Les services préfectoraux pourront désormais :
- Vérifier l’authenticité et l’existence des démarches liées à l’immatriculation notamment par le billet du coffre-fort numérique ;
- Contrôler l’existence du local physique professionnel déclaré ;
- Procéder à un entretien préalable avant toute habilitation avec les services de la préfecture compétente.
Ces mesures complètent les pouvoirs de contrôle déjà prévus par l’article L. 330-1 du Code de la route concernant les accès au système d’immatriculation.
Cas de suspensions d’habilitations frauduleuses renforcés
L’arrêté refond entièrement les règles relatives à la suspension et à la résiliation des conventions.
Les conventions d’entreprise comme les conventions d’établissement pourront notamment être suspendues ou résiliées en cas :
- De non-respect des obligations réglementaires ;
- De défaut de déclaration d’un changement de dirigeant, de gérant ou d’adresse dans le délai de quinze jours ;
- De négligence ;
- De fraude ou de déclaration mensongère lors des télétransmissions.
A cet effet, le préfet ou le ministre de l’Intérieur pourront prononcer une suspension conservatoire dans un délai de quarante-huit heures d’une habilitation en cas d’urgence.

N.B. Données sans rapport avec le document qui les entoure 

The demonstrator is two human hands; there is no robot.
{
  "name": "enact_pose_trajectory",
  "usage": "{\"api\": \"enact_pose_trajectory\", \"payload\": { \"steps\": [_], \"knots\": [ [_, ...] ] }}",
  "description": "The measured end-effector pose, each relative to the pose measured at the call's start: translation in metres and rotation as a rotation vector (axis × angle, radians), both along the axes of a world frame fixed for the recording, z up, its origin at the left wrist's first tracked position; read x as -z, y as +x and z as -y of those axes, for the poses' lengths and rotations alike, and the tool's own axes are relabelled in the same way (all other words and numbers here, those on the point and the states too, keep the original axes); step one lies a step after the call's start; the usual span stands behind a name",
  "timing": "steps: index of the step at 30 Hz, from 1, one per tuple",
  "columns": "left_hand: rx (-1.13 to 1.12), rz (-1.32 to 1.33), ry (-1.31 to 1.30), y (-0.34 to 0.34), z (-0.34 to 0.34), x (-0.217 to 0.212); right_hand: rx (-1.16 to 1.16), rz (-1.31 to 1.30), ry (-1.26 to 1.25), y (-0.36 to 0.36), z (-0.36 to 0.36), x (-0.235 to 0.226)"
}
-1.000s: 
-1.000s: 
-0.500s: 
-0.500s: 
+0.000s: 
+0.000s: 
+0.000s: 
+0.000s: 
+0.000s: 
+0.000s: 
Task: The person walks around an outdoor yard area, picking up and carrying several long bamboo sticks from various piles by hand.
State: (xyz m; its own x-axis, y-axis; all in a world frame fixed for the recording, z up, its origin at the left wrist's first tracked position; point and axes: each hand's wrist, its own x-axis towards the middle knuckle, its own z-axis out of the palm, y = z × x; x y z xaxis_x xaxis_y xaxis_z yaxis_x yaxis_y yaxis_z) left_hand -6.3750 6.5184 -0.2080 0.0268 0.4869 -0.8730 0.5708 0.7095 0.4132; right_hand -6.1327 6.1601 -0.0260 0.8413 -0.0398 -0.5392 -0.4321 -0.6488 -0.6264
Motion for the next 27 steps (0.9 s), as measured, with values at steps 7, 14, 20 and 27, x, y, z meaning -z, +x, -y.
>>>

Cette suspension est réalisée à titre conservatoire notamment en cas de démarche frauduleuse (au sens des articles 441-1 et suivants du Code pénal) ou encore en cas d’atteinte ou tentative d’atteinte à un système de traitement automatisé comme un concentrateur.
Ces dispositions traduisent un renforcement significatif de la protection du SIV contre les usages frauduleux.
Renouvellement des conventions
Toute demande de renouvellement devra être déposée au moins quatre mois avant l’expiration de la convention.
Lorsque cette formalité est accomplie dans les délais, la convention demeure provisoirement valable jusqu’à la décision du préfet.
Mise en conformité des professionnels déjà habilités
Les professionnels bénéficiant déjà d’une habilitation devront satisfaire aux nouvelles exigences. A compter du 1er août 2026, le préfet territorialement compétent sollicite auprès de ces entreprises et établissements la fourniture des pièces justificatives nécessaires au contrôle du respect des nouvelles conditions et obligations applicables. Les signataires de conventions d’habilitation antérieures à la date d’entrée en vigueur du présent arrêté ne respectant pas les conditions et obligations précitées se voient retirer de plein droit leur habilitation.